Last night I went to the hypnos.com on-line store and ordered the new Jeff Pearce album, Bleed. I have read nothing but rave reviews about it so far--it's apparent more song-based than his usual ambient stuff, and tries to create pieces to match angst-filled teen year journals. I also ordered a Robert Carty album on the anomalous label, as well as an interesting thing by Lilith titled, appropriately enough "Imagined Compositions for Water". I want to buy music which surrounds me in somnolent walls of sound--comforting, disturbing, familial, alien.

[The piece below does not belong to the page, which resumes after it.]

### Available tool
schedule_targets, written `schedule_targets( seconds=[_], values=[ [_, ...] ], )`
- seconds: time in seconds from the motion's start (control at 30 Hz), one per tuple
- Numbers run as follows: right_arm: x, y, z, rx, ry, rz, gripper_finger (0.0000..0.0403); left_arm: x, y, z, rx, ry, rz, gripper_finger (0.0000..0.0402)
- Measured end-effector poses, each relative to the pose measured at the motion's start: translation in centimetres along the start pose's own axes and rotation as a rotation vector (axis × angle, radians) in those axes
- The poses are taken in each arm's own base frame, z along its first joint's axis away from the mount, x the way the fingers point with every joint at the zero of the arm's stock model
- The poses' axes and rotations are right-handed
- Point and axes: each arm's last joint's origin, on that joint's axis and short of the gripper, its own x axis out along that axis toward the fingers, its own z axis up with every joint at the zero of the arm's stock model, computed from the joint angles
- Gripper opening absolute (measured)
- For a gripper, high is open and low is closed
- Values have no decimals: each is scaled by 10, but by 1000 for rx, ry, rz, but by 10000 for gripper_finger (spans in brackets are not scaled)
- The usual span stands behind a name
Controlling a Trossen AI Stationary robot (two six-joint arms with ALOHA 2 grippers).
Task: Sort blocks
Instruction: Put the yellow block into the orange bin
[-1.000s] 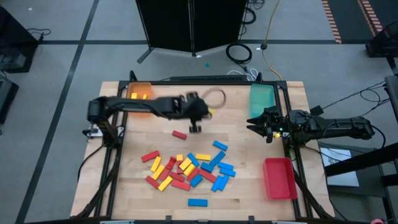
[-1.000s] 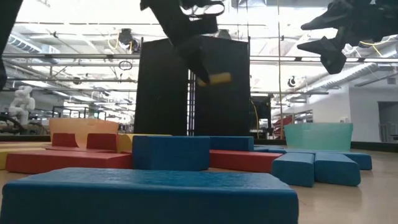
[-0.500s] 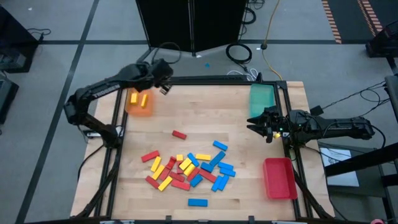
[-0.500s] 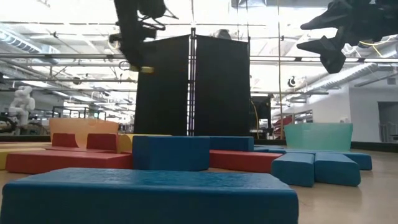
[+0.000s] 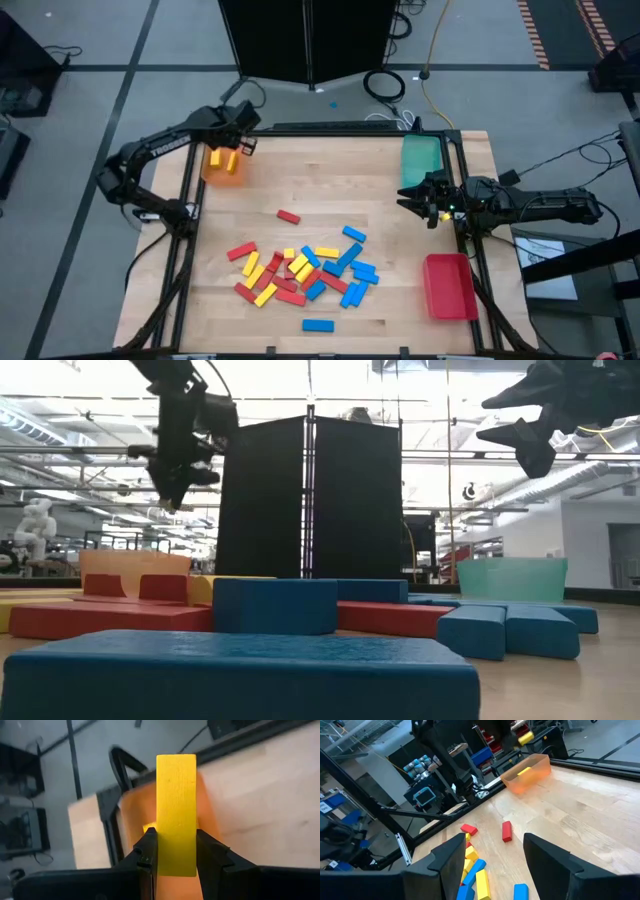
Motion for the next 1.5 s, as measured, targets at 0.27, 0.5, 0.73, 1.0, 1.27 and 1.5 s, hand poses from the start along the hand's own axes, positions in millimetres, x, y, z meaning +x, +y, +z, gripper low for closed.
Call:
schedule_targets(
  seconds=[0.27,0.5,0.73,1.0,1.27,1.5],
  values=[
    [0,0,0,8,1,0,194,29,-6,-30,-102,29,-57,76],
    [0,0,0,19,1,0,194,59,-7,-56,-158,88,-52,76],
    [0,0,0,19,2,1,194,70,-6,-62,-214,104,-82,77],
    [0,0,0,10,4,4,194,67,-4,-63,-206,105,-78,229],
    [0,0,0,0,5,4,194,55,-10,-58,-123,161,-258,277],
    [0,0,0,0,4,3,194,-13,-18,-29,95,-122,-475,267]
  ],
)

I'm making arrangements to auction off my autographed first edition Bobby Fischer's Games of Chess at an Irish chess auction website in December. I found this autographed first edition in a used book store here fifteen years ago for 4 dollars. Because I am quite a chess fan, I once thought that I would hold this and pass it down to my nephews. Then I thought it might be good to donate it to the Cleveland Public Library, particularly as I still revel in the nice note its director sent me when an ebay purchaser donated my chess poetry book to that library's famous chess collection. But Mr. Fischer's various unfortunate sayings included anti-US rhetoric in a 9/11 context, and that did it. I now want to sell the book, and convert it into cash. Then I'll use the cash for self-publishing ventures. It won't bring much--maybe a hundred or a hundred and fifty dollars. But I'm selling it in part as a goad to "urge" myself to write my November novel.
I've promised myself that no matter how bad it is, I will self-publish that work if it reaches 50,000 words. I've got spurs, that jingle, jangle, publish, jingle. I want to be the bionic bad novelist! I explained the plot of my as-yet-unstarted novel to my wife over dinner, and she asked me if it was going to be like "My Dinner with Andre". I don't know if my wife remembers that an old flame of mine in my single days destroyed our relationship in the aftermath of "My Dinner with Andre". I still love that movie. So many of my life's profound moments happen over dinner when the restaurant closes around me.

I am pleased to see dabroots gave me the "heads up" on the air travel death of Senator Paul Wellstone, some of his family, and some in his campaign. My politics are not exactly his, but he was one of the purenesses that make life still worth living. I thought calaf wrote a nice brief note on his passing.

I am so much more productive the last week or two, but also so busy. I want to wave my wand, and make things improve. But that reminds me, then, that Richard Harris also died. It's a huge centrifuge, this life, it spins and spins.....

I finally got my poetry exchange poem out to subatomiczoo, and received and replied to ezerd's mail art exchange of crayoned flowers.